*** Opening Exercise data ***

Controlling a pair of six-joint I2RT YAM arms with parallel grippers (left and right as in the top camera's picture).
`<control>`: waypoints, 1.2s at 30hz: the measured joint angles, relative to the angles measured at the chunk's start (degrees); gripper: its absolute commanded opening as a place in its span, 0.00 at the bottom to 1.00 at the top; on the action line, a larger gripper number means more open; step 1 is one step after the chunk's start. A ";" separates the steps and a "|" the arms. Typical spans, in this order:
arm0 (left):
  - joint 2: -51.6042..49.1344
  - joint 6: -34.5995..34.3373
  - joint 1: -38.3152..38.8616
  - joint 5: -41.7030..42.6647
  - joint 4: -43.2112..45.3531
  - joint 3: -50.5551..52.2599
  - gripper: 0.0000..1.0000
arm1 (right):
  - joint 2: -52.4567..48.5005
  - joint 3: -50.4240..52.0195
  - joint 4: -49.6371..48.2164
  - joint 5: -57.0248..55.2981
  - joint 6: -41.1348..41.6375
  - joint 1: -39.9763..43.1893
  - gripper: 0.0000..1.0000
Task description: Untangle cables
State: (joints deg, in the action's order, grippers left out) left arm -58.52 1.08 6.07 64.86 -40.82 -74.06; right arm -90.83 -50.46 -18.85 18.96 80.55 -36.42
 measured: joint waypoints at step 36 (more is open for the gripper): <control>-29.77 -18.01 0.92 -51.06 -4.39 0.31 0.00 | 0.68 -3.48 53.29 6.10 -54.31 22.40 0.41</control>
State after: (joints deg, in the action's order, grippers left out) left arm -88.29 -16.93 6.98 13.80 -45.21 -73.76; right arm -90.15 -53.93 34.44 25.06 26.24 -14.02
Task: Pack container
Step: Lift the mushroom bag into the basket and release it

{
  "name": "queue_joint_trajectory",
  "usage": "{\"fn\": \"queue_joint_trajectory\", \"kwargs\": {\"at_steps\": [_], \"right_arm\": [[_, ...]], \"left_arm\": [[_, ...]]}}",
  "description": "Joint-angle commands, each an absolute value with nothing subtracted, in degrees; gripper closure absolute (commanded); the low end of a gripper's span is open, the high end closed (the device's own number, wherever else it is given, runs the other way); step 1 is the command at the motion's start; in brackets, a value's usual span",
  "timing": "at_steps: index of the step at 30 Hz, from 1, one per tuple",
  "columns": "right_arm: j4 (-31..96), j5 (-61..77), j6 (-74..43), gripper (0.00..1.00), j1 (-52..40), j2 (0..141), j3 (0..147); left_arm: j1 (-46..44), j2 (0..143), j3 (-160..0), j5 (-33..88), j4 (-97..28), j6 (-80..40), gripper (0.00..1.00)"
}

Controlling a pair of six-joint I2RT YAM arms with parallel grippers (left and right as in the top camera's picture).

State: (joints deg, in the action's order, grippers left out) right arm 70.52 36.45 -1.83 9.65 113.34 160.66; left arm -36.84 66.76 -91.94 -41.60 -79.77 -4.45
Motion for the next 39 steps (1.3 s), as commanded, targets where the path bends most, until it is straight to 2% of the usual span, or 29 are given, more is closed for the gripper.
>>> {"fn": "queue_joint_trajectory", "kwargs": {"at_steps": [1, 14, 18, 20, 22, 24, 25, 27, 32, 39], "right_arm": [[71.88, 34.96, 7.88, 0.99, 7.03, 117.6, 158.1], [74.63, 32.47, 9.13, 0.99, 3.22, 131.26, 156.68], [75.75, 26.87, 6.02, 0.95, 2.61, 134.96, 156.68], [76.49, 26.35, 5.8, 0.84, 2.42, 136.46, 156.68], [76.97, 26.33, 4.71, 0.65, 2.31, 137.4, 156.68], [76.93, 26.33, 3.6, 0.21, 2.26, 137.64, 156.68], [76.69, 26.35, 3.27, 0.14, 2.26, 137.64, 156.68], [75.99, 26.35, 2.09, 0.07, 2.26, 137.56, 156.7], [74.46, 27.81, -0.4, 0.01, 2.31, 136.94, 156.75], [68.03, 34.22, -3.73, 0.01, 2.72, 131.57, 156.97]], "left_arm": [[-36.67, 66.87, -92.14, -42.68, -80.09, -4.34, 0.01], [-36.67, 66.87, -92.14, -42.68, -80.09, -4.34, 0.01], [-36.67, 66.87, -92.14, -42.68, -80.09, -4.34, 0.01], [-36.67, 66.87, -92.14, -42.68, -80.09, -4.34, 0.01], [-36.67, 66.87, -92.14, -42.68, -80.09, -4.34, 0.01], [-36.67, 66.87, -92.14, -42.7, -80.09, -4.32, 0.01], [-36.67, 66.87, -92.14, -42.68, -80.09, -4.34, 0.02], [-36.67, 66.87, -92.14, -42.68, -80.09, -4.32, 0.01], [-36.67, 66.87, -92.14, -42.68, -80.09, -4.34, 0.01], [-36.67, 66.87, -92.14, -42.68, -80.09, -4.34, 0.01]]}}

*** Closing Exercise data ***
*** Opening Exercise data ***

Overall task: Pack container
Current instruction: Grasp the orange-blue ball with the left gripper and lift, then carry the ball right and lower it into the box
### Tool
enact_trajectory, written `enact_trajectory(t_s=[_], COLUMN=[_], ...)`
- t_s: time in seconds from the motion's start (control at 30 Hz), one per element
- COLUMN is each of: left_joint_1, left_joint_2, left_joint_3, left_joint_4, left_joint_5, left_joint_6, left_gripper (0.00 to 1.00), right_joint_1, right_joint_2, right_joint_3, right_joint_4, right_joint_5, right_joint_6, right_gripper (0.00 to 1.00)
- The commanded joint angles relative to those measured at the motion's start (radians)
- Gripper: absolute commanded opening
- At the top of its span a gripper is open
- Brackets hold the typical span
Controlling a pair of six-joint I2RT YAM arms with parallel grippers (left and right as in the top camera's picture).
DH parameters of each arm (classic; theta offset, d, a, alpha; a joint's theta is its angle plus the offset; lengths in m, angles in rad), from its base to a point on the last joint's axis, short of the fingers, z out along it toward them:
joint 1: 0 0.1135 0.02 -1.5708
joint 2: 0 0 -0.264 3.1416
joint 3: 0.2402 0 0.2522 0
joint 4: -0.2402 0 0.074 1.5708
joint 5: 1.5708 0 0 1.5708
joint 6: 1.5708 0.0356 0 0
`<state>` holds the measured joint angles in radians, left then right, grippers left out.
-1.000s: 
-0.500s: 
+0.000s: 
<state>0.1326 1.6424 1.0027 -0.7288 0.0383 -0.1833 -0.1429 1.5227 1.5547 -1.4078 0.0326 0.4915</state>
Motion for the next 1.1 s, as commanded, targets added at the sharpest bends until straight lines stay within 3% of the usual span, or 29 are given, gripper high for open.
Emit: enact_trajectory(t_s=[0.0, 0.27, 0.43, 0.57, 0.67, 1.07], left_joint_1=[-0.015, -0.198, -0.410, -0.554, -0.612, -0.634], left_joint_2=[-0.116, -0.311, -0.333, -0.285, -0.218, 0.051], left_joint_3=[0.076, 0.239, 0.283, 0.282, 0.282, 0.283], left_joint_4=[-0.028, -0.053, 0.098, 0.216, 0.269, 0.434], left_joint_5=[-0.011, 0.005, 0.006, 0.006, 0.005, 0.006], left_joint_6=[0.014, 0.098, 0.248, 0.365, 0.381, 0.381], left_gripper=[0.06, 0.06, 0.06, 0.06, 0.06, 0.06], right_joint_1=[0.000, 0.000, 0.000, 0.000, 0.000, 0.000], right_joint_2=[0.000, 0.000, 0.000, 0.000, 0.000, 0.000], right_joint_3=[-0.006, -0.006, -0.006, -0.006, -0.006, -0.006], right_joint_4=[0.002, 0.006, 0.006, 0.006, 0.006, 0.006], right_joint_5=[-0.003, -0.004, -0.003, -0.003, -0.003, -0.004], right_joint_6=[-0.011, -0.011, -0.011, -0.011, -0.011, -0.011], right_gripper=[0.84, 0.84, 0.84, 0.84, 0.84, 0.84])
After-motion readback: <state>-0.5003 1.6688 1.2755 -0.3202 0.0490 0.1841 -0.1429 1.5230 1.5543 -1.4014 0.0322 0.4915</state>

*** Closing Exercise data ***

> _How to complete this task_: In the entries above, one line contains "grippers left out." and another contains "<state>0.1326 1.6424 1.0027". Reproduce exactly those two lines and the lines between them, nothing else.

> _Solution to this exercise_:
`<state>` holds the measured joint angles in radians, left then right, grippers left out.
-1.000s: 
-0.500s: 
+0.000s: 
<state>0.1326 1.6424 1.0027 -0.7288 0.0383 -0.1833 -0.1429 1.5227 1.5547 -1.4078 0.0326 0.4915</state>

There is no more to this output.